#### [TASK DETAILS]
When you copy the material below, keep every line exact and omit the pictures.

#### [DATASET EXCERPT]
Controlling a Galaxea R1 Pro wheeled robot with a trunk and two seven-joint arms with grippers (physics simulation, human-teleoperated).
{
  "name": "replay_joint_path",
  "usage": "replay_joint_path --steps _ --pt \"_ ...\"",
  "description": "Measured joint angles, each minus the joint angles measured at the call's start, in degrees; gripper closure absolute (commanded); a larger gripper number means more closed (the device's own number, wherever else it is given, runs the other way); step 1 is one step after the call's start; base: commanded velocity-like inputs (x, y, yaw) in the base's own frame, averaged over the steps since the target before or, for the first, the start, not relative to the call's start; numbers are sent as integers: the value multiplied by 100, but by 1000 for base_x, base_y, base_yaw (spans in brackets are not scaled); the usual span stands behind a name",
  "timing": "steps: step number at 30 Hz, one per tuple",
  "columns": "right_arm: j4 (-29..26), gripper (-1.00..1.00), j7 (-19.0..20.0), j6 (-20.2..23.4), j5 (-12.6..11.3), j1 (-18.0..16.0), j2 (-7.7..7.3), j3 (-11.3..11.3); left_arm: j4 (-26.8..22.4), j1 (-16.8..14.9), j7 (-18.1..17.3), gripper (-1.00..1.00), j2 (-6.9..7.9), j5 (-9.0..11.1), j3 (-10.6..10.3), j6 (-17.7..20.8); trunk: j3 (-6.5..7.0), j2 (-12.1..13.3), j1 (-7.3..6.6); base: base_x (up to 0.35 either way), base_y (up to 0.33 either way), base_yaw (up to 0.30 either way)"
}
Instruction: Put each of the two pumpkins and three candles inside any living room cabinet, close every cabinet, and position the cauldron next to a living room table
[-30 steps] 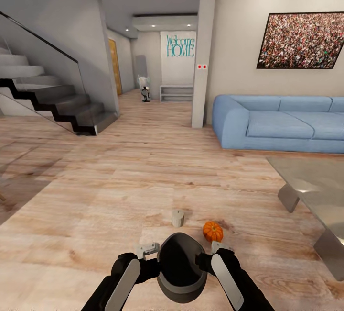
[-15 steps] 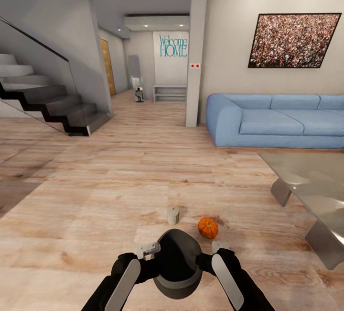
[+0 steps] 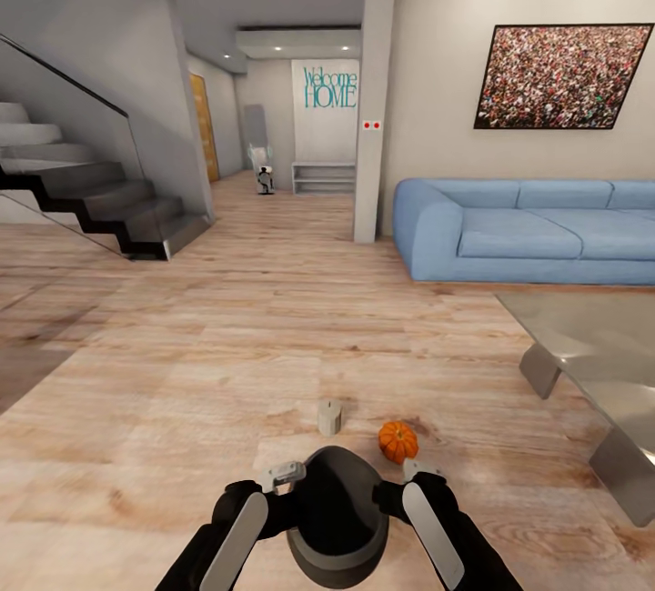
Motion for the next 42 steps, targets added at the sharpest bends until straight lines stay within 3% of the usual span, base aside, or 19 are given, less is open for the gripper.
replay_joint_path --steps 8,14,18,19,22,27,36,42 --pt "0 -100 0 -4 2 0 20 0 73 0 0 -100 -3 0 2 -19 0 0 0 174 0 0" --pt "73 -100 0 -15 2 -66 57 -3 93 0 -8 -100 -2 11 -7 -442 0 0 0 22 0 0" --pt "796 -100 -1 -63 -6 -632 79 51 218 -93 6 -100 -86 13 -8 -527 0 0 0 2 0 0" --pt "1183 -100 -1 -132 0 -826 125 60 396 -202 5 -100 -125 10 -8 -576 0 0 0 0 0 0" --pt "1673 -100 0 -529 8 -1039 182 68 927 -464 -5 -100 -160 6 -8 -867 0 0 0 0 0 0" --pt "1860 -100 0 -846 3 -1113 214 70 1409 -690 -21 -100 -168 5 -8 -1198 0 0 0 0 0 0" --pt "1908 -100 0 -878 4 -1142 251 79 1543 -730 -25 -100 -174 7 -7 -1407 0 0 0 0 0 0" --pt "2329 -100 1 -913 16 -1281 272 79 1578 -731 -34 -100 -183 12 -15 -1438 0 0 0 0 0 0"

#### [YOUR RESPONSE]
Controlling a Galaxea R1 Pro wheeled robot with a trunk and two seven-joint arms with grippers (physics simulation, human-teleoperated).
{
  "name": "replay_joint_path",
  "usage": "replay_joint_path --steps _ --pt \"_ ...\"",
  "description": "Measured joint angles, each minus the joint angles measured at the call's start, in degrees; gripper closure absolute (commanded); a larger gripper number means more closed (the device's own number, wherever else it is given, runs the other way); step 1 is one step after the call's start; base: commanded velocity-like inputs (x, y, yaw) in the base's own frame, averaged over the steps since the target before or, for the first, the start, not relative to the call's start; numbers are sent as integers: the value multiplied by 100, but by 1000 for base_x, base_y, base_yaw (spans in brackets are not scaled); the usual span stands behind a name",
  "timing": "steps: step number at 30 Hz, one per tuple",
  "columns": "right_arm: j4 (-29..26), gripper (-1.00..1.00), j7 (-19.0..20.0), j6 (-20.2..23.4), j5 (-12.6..11.3), j1 (-18.0..16.0), j2 (-7.7..7.3), j3 (-11.3..11.3); left_arm: j4 (-26.8..22.4), j1 (-16.8..14.9), j7 (-18.1..17.3), gripper (-1.00..1.00), j2 (-6.9..7.9), j5 (-9.0..11.1), j3 (-10.6..10.3), j6 (-17.7..20.8); trunk: j3 (-6.5..7.0), j2 (-12.1..13.3), j1 (-7.3..6.6); base: base_x (up to 0.35 either way), base_y (up to 0.33 either way), base_yaw (up to 0.30 either way)"
}
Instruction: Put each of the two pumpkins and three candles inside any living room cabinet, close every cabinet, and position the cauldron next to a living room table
[-30 steps] 
[-15 steps] 
[+0 steps] 
Motion for the next 42 steps, targets added at the sharpest bends until straight lines stay within 3% of the usual span, base aside, or 19 are given, less is open for the gripper.
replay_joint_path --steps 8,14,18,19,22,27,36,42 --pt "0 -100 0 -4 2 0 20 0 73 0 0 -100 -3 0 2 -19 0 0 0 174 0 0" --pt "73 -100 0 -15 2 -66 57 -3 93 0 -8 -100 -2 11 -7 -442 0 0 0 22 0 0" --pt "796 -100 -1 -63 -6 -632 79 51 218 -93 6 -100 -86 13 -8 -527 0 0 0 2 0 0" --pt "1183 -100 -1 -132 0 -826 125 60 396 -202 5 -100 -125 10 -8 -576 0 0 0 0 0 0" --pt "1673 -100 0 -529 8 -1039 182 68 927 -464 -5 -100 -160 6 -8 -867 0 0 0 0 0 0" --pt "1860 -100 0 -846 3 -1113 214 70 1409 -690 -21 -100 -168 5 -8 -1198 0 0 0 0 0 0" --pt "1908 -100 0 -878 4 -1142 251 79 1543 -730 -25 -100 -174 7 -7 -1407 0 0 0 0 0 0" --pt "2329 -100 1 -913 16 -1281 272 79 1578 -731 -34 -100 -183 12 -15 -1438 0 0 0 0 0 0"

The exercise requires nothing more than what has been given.